How to complete this task: Exactly as written, copy the lines that run from the start of the data below to the line containing "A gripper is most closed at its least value", both ends included.
BEGIN
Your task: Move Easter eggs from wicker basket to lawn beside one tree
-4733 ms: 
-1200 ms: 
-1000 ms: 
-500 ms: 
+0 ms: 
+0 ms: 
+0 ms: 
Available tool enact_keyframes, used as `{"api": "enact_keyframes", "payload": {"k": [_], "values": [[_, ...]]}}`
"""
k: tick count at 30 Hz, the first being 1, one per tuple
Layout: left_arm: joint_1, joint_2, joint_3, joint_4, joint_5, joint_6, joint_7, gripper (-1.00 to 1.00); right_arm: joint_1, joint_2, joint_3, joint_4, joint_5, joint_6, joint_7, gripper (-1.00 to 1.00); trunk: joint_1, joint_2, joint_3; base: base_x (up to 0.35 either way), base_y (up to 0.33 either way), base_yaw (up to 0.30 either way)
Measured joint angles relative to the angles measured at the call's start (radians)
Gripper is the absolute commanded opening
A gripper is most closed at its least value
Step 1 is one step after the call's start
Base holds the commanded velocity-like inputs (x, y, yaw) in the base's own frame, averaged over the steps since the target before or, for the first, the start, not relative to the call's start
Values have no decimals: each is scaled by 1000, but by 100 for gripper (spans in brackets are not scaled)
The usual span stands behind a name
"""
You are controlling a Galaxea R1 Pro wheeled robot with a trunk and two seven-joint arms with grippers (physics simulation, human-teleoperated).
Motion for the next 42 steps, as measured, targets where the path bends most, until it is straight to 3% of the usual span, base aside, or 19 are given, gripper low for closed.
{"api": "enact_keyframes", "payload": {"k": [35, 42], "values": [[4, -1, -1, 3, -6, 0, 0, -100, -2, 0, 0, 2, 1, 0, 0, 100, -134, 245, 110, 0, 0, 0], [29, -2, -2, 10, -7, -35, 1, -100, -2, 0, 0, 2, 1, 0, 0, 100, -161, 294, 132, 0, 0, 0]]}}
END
Response box:
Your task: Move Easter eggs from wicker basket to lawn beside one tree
-4733 ms: 
-1200 ms: 
-1000 ms: 
-500 ms: 
+0 ms: 
+0 ms: 
+0 ms: 
Available tool enact_keyframes, used as `{"api": "enact_keyframes", "payload": {"k": [_], "values": [[_, ...]]}}`
"""
k: tick count at 30 Hz, the first being 1, one per tuple
Layout: left_arm: joint_1, joint_2, joint_3, joint_4, joint_5, joint_6, joint_7, gripper (-1.00 to 1.00); right_arm: joint_1, joint_2, joint_3, joint_4, joint_5, joint_6, joint_7, gripper (-1.00 to 1.00); trunk: joint_1, joint_2, joint_3; base: base_x (up to 0.35 either way), base_y (up to 0.33 either way), base_yaw (up to 0.30 either way)
Measured joint angles relative to the angles measured at the call's start (radians)
Gripper is the absolute commanded opening
A gripper is most closed at its least value

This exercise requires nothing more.